[Records from a data collection]
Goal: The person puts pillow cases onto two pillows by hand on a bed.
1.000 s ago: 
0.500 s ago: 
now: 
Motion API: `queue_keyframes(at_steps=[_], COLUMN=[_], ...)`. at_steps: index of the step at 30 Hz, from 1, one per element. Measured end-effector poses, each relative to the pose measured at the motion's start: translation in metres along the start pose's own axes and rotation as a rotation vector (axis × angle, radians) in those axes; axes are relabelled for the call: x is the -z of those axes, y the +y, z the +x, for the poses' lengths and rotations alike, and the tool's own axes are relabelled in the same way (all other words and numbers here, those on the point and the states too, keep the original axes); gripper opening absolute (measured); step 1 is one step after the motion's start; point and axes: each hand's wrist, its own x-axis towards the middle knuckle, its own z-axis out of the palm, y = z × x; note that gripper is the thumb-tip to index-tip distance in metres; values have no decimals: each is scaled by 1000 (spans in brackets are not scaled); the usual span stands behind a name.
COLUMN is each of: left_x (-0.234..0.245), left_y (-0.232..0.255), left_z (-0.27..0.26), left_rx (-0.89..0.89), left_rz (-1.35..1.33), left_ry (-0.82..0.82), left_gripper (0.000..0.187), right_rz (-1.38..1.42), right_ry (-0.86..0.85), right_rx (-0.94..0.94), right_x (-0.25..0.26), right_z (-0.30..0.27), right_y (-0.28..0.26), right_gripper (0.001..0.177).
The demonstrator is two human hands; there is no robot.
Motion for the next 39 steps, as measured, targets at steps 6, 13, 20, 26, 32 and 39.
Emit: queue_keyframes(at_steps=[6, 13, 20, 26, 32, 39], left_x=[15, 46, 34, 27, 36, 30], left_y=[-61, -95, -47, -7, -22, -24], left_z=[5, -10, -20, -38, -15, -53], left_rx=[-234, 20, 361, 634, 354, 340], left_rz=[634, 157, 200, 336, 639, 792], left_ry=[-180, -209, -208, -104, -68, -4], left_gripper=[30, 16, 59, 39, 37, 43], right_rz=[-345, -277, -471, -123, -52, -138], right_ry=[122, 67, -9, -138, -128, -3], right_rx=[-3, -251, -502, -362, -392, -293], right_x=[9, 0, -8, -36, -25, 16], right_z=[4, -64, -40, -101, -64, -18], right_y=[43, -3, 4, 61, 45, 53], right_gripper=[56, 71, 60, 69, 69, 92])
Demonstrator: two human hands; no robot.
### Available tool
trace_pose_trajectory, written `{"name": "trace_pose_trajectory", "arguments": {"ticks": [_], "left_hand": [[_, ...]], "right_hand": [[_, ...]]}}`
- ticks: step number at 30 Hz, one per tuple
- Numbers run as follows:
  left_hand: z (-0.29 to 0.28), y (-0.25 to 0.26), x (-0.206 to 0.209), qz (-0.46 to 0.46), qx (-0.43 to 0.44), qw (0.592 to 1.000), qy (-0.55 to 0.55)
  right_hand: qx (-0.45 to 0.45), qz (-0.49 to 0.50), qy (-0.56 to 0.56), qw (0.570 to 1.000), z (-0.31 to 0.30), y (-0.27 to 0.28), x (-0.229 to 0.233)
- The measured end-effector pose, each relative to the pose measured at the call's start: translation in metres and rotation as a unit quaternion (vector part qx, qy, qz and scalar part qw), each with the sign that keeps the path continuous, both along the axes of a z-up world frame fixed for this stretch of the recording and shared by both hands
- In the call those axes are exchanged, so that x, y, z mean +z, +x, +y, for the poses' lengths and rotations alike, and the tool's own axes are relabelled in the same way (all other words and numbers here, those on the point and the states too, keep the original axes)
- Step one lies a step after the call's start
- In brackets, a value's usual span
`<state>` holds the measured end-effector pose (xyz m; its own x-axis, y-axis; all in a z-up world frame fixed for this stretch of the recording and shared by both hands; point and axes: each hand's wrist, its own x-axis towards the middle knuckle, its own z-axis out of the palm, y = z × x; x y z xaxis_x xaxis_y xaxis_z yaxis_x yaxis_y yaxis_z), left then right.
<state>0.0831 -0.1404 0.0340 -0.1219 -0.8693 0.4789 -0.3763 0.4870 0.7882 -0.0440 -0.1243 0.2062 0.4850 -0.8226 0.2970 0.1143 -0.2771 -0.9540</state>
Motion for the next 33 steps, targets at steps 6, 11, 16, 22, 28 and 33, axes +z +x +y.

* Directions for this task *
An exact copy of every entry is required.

* Worked solution *
Goal: The person puts pillow cases onto two pillows by hand on a bed.
1.000 s ago: 
0.500 s ago: 
now: 
Motion API: `queue_keyframes(at_steps=[_], COLUMN=[_], ...)`. at_steps: index of the step at 30 Hz, from 1, one per element. Measured end-effector poses, each relative to the pose measured at the motion's start: translation in metres along the start pose's own axes and rotation as a rotation vector (axis × angle, radians) in those axes; axes are relabelled for the call: x is the -z of those axes, y the +y, z the +x, for the poses' lengths and rotations alike, and the tool's own axes are relabelled in the same way (all other words and numbers here, those on the point and the states too, keep the original axes); gripper opening absolute (measured); step 1 is one step after the motion's start; point and axes: each hand's wrist, its own x-axis towards the middle knuckle, its own z-axis out of the palm, y = z × x; note that gripper is the thumb-tip to index-tip distance in metres; values have no decimals: each is scaled by 1000 (spans in brackets are not scaled); the usual span stands behind a name.
COLUMN is each of: left_x (-0.234..0.245), left_y (-0.232..0.255), left_z (-0.27..0.26), left_rx (-0.89..0.89), left_rz (-1.35..1.33), left_ry (-0.82..0.82), left_gripper (0.000..0.187), right_rz (-1.38..1.42), right_ry (-0.86..0.85), right_rx (-0.94..0.94), right_x (-0.25..0.26), right_z (-0.30..0.27), right_y (-0.28..0.26), right_gripper (0.001..0.177).
The demonstrator is two human hands; there is no robot.
Motion for the next 39 steps, as measured, targets at steps 6, 13, 20, 26, 32 and 39.
Emit: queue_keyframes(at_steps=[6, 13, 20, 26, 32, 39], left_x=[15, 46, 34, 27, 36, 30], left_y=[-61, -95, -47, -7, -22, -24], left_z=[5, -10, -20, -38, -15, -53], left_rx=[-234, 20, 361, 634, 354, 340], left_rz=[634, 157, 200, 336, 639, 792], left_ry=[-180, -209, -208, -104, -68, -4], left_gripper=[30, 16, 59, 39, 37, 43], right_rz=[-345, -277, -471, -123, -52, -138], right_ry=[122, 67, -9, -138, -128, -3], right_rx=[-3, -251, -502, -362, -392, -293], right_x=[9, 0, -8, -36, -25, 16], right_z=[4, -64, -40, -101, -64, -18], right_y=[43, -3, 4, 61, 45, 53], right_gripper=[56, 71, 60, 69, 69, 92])
Demonstrator: two human hands; no robot.
### Available tool
trace_pose_trajectory, written `{"name": "trace_pose_trajectory", "arguments": {"ticks": [_], "left_hand": [[_, ...]], "right_hand": [[_, ...]]}}`
- ticks: step number at 30 Hz, one per tuple
- Numbers run as follows:
  left_hand: z (-0.29 to 0.28), y (-0.25 to 0.26), x (-0.206 to 0.209), qz (-0.46 to 0.46), qx (-0.43 to 0.44), qw (0.592 to 1.000), qy (-0.55 to 0.55)
  right_hand: qx (-0.45 to 0.45), qz (-0.49 to 0.50), qy (-0.56 to 0.56), qw (0.570 to 1.000), z (-0.31 to 0.30), y (-0.27 to 0.28), x (-0.229 to 0.233)
- The measured end-effector pose, each relative to the pose measured at the call's start: translation in metres and rotation as a unit quaternion (vector part qx, qy, qz and scalar part qw), each with the sign that keeps the path continuous, both along the axes of a z-up world frame fixed for this stretch of the recording and shared by both hands
- In the call those axes are exchanged, so that x, y, z mean +z, +x, +y, for the poses' lengths and rotations alike, and the tool's own axes are relabelled in the same way (all other words and numbers here, those on the point and the states too, keep the original axes)
- Step one lies a step after the call's start
- In brackets, a value's usual span
`<state>` holds the measured end-effector pose (xyz m; its own x-axis, y-axis; all in a z-up world frame fixed for this stretch of the recording and shared by both hands; point and axes: each hand's wrist, its own x-axis towards the middle knuckle, its own z-axis out of the palm, y = z × x; x y z xaxis_x xaxis_y xaxis_z yaxis_x yaxis_y yaxis_z), left then right.
<state>0.0831 -0.1404 0.0340 -0.1219 -0.8693 0.4789 -0.3763 0.4870 0.7882 -0.0440 -0.1243 0.2062 0.4850 -0.8226 0.2970 0.1143 -0.2771 -0.9540</state>
Motion for the next 33 steps, targets at steps 6, 11, 16, 22, 28 and 33, axes +z +x +y.

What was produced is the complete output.